• _Assigned task_:
Nothing may be dropped or altered: reproduce all the data.

Dataset extract START

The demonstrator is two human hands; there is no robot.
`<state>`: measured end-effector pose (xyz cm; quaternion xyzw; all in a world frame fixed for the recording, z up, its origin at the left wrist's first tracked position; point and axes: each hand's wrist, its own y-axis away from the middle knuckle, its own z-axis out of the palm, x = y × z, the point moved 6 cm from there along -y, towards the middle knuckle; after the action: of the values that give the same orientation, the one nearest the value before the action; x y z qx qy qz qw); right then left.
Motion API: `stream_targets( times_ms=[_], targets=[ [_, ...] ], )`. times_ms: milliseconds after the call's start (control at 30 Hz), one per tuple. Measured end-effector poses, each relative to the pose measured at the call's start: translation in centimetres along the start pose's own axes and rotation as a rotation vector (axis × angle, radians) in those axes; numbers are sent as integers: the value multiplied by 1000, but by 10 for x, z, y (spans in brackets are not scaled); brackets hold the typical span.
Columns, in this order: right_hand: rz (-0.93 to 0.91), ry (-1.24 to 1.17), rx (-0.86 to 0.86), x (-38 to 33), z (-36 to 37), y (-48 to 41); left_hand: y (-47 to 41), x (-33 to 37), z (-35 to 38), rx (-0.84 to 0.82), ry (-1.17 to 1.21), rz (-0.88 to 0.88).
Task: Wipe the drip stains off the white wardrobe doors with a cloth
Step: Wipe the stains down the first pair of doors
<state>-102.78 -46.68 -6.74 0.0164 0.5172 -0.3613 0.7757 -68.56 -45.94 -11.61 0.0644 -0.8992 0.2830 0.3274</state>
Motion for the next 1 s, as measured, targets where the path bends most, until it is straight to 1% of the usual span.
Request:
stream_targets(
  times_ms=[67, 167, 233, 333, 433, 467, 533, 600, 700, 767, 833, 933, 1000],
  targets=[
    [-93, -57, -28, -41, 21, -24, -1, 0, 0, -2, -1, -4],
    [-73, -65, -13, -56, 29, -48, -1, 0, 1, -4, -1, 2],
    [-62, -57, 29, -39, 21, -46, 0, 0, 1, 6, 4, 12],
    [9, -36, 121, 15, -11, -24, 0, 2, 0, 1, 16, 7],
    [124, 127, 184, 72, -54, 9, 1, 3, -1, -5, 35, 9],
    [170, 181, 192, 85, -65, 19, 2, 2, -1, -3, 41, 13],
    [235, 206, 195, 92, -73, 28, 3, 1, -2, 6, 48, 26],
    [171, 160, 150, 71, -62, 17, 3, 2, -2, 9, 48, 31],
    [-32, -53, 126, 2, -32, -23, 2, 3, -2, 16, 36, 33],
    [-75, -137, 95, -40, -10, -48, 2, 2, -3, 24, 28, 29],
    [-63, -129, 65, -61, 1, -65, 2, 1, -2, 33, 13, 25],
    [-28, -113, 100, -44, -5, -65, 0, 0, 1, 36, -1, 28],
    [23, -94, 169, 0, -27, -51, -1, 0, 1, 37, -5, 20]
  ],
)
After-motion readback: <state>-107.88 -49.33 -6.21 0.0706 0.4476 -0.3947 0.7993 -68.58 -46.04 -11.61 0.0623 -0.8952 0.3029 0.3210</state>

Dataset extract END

• _Answer box_:
The demonstrator is two human hands; there is no robot.
`<state>`: measured end-effector pose (xyz cm; quaternion xyzw; all in a world frame fixed for the recording, z up, its origin at the left wrist's first tracked position; point and axes: each hand's wrist, its own y-axis away from the middle knuckle, its own z-axis out of the palm, x = y × z, the point moved 6 cm from there along -y, towards the middle knuckle; after the action: of the values that give the same orientation, the one nearest the value before the action; x y z qx qy qz qw); right then left.
Motion API: `stream_targets( times_ms=[_], targets=[ [_, ...] ], )`. times_ms: milliseconds after the call's start (control at 30 Hz), one per tuple. Measured end-effector poses, each relative to the pose measured at the call's start: translation in centimetres along the start pose's own axes and rotation as a rotation vector (axis × angle, radians) in those axes; numbers are sent as integers: the value multiplied by 1000, but by 10 for x, z, y (spans in brackets are not scaled); brackets hold the typical span.
Columns, in this order: right_hand: rz (-0.93 to 0.91), ry (-1.24 to 1.17), rx (-0.86 to 0.86), x (-38 to 33), z (-36 to 37), y (-48 to 41); left_hand: y (-47 to 41), x (-33 to 37), z (-35 to 38), rx (-0.84 to 0.82), ry (-1.17 to 1.21), rz (-0.88 to 0.88).
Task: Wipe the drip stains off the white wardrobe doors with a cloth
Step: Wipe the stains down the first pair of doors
<state>-102.78 -46.68 -6.74 0.0164 0.5172 -0.3613 0.7757 -68.56 -45.94 -11.61 0.0644 -0.8992 0.2830 0.3274</state>
Motion for the next 1 s, as measured, targets where the path bends most, until it is straight to 1% of the usual span.
Request:
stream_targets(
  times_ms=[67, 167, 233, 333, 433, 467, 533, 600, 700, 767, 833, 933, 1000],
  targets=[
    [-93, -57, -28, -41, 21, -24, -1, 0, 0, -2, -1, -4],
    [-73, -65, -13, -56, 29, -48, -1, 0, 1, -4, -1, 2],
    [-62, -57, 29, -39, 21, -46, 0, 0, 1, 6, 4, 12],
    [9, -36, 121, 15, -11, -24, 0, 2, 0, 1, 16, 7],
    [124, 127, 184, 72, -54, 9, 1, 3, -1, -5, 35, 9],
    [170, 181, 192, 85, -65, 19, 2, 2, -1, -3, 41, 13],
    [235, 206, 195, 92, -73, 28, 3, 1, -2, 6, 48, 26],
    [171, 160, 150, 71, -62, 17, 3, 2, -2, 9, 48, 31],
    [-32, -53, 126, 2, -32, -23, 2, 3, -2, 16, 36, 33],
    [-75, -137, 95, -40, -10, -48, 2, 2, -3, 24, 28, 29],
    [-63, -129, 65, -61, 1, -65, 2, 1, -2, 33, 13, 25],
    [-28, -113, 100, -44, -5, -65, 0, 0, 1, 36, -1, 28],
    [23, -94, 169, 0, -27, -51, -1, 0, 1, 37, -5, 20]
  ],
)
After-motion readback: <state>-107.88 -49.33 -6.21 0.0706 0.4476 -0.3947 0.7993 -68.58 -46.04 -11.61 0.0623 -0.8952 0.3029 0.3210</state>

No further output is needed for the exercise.